We can instead use Cloudinary to automatically optimize our images and resize them on the fly with Cloudinary's programmable media API to deliver a more performant online store.

Instructor: [0:00] Our store's looking good. We have beautiful imagery to support our products, but our images aren't necessarily optimized right now. To start off, if we look at our images, we're loading them in at 1200 by 1200.

[0:12] Probably the biggest we ever use them is 322 by 322, which, if we look at two times would be 644 by 644. If we look at our network tab at the request for those images, we see that we're looking at, well, 170, 176, 115. It's a little over the place, but they're all over 100 KB.

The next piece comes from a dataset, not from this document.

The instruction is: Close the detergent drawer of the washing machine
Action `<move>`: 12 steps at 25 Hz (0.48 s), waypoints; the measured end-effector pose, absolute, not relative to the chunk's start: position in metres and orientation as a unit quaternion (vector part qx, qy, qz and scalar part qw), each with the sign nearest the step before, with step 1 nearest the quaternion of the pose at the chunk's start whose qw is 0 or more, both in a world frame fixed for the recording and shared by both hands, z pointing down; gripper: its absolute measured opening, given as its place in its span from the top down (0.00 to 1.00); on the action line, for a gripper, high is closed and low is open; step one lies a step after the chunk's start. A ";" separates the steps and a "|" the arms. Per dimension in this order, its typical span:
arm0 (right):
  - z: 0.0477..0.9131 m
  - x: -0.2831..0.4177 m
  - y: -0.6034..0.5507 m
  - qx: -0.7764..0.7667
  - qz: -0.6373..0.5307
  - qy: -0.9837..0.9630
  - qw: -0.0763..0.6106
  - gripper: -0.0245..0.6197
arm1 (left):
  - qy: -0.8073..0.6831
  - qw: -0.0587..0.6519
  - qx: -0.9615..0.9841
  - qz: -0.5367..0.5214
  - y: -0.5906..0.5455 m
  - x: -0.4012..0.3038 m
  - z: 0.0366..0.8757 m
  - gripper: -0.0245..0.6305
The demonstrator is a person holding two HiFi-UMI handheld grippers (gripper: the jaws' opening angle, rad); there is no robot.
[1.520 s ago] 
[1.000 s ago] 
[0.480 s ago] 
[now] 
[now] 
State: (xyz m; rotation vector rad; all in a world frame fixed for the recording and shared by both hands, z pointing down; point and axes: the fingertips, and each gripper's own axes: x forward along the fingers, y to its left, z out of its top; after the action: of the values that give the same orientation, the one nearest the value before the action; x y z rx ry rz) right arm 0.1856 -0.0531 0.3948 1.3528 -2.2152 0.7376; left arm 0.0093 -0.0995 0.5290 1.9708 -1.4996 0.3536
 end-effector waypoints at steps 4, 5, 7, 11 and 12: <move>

[0:31] Where that's not necessarily too bad, but I think we can do better. It's important to make sure that we're serving our images as small as possible for a couple of reasons.

[0:41] First of all, we want to make sure that when we're delivering these images to people, we're being responsible for trying to avoid using more bandwidth than we actually need.

[0:50] Especially considering some of our customers might be on slow Internet or maybe not have a lot of data to begin with. On top of that, slower pages means less conversions, when dealing with e-commerce. Generally speaking, the more lean our page is, the greater chance that somebody might actually buy something.

[1:08] While my demo site only has maybe 10 products, this is going to be even more important as we start scaling up more and more products inside of our store.

[1:16] Now, the cool thing is because we're using Cloudinary, Cloudinary actually has image optimization built-in in a couple of different ways. First of all, we can optimize the image quality, where we can compress it to a point where the human eye won't be able to perceive the difference.

[1:32] We can also optimize image format, where Cloudinary can automatically determine the best format to send.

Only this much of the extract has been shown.